(Directions):
Please return the listing below from the line with "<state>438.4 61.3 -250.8" through its last line, exactly, and include nothing else.
=== Section Start ===
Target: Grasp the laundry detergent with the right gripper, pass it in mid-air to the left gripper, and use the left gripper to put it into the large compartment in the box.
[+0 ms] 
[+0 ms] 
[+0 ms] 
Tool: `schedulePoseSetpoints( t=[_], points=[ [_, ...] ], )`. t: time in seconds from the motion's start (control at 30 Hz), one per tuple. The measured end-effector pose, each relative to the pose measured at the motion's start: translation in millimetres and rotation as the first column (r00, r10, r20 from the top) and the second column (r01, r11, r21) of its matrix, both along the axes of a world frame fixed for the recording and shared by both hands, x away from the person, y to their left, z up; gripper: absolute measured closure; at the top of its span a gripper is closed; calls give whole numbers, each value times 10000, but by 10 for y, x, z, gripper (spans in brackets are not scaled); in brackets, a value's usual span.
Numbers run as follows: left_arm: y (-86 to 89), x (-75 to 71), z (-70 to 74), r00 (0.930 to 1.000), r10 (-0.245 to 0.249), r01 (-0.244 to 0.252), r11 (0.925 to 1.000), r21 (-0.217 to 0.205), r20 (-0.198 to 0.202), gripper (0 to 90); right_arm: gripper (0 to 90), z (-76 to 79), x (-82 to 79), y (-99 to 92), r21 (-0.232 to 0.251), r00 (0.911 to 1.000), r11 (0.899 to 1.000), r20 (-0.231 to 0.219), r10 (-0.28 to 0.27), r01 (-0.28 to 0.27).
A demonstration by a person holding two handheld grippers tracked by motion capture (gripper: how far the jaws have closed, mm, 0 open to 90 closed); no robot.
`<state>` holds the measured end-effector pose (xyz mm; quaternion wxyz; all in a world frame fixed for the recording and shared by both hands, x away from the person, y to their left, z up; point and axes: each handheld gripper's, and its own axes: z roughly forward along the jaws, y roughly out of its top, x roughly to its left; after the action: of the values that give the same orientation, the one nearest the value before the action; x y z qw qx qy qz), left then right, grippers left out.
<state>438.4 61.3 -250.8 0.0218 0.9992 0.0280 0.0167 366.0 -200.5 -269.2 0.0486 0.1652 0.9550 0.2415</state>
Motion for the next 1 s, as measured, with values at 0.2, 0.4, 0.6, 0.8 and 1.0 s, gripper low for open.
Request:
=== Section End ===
(Your solution):
<state>438.4 61.3 -250.8 0.0218 0.9992 0.0280 0.0167 366.0 -200.5 -269.2 0.0486 0.1652 0.9550 0.2415</state>
Motion for the next 1 s, as measured, with values at 0.2, 0.4, 0.6, 0.8 and 1.0 s, gripper low for open.
Request:

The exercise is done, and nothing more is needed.